"L'affaire Maurizius" est adapté d'un roman de Jakob Wasserman, écrivain allemand, à son époque, semble-t-il, renommé, dont l'œuvre fut interdite par les nazis puis tombée dans l'oubli. Le livre dont est inspiré le film relate un fait divers à l'origine d'un scandale judiciaire et fut un best seller en 1928.
A l'époque Jakob Wasserman aurait été même comparé à Balzac et Dostoïevski, ce qui me le rend éminemment sympathique. J'essaierai de voir si on trouve encore quelque réédition d'œuvres de cet écrivain.

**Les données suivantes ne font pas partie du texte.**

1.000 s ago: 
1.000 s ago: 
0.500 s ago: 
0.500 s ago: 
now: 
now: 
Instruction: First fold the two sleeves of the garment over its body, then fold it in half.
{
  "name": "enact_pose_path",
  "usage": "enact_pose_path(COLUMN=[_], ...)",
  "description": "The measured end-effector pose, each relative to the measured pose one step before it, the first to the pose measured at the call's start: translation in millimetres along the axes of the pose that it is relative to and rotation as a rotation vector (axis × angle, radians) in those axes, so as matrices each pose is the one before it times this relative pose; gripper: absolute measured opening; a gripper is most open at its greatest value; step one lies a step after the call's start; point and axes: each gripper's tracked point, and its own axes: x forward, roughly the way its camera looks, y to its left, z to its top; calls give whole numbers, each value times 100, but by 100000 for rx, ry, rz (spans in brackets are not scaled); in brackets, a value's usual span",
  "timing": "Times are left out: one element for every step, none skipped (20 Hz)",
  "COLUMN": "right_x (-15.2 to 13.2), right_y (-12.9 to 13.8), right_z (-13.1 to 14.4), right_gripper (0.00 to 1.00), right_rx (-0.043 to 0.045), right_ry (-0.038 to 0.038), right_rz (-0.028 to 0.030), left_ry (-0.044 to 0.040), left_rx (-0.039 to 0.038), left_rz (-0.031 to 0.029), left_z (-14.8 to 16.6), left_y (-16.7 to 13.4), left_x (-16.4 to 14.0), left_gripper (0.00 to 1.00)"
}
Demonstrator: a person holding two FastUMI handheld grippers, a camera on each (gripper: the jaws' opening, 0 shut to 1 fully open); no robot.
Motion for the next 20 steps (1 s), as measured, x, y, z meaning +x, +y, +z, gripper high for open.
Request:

Quand l'action du film démarre, Leonard Maurizius croupit en prison depuis déjà 18 ans quand le jeune fils du procureur Andergast qui l'a condamné, rencontre le père du prisonnier. Ce dernier l'informe de cette affaire et de cette injustice. Le fils se lance, avec ses petits moyens, dans une petite enquête pour se rendre compte d'irrégularités dans le procès ... Mais la révision du procès est chose difficile à obtenir. Surtout que le succès du substitut Andergast à ce procès a boosté sa carrière pour devenir procureur.
Duvivier a mis en scène ce film à Berne et à Zurich en 1954 pour coller au mieux à l'ambiance germanique du roman avec des personnages englués dans une société aux contours rigides.
Sa mise en scène est très réussie avec une belle photographie noir et blanc. Par exemple, les deux époques - années 30 et 50 - sont évoquées par des mobiliers ou des décors différents pour mieux les distinguer. De même les scènes d'interrogatoire ou de procès, traitées en flash-back, sont très stylisées où les acteurs sont au milieu d'une scène dont les contours sont noyés dans une teinte sombre un peu comme on ferait sur une scène de théâtre. Cela accentue le côté noir du film.
La distribution repose sur plusieurs acteurs dont le jeu est parfois un peu inégal.
- Charles Vanel dans le rôle du procureur arriviste qui a du mal à se remettre en cause et surtout à remettre sur la table ce qui lui a servi de tremplin autrefois. Son jeu est comme d'habitude parfait.
- Madeleine Robinson, dans le rôle de l'épouse assassinée et bafouée. Comme toujours, excellente.
- Daniel Gélin joue le rôle de Léonard Maurizius, injustement condamné et qui n'a jamais eu les preuves de son innocence. Pire, son attitude et sa relation qui paraissent ambigües avec son épouse et sa belle-sœur ne plaident pas en sa faveur. Bien au contraire, elles l'enfoncent.
- Eleonora Rossi Drago dans le rôle de la belle-sœur plus jeune que Madeleine Robinson est belle à damner tous les saints. En quelque sorte, elle est une femme fatale à la source de bien des maux dans le film.
- Jacques Chabassol joue le rôle du fils idéaliste, épris de justice, du procureur. Et je trouve son jeu assez crédible surtout lorsqu'il se met en colère contre l'immobilisme de son père.
- Les rôles du père Maurizius (Denis D'Inès) et d'un ancien ami de Léonard Maurizius (Anton Walbrook) sont beaucoup trop théâtraux et peu crédibles. Leur rôle est pourtant essentiel au bon déroulement du film et leur jeu que je trouve assez mauvais gâtent un peu la qualité de l'ensemble du film. C'est bien dommage.
En conclusion, "l'affaire Maurizius" est un bon film dont l'histoire est passionnante même si elle est très noire et très pessimiste sur la capacité d'une société à se remettre en cause et réparer les injustices qu'elle a pu commettre.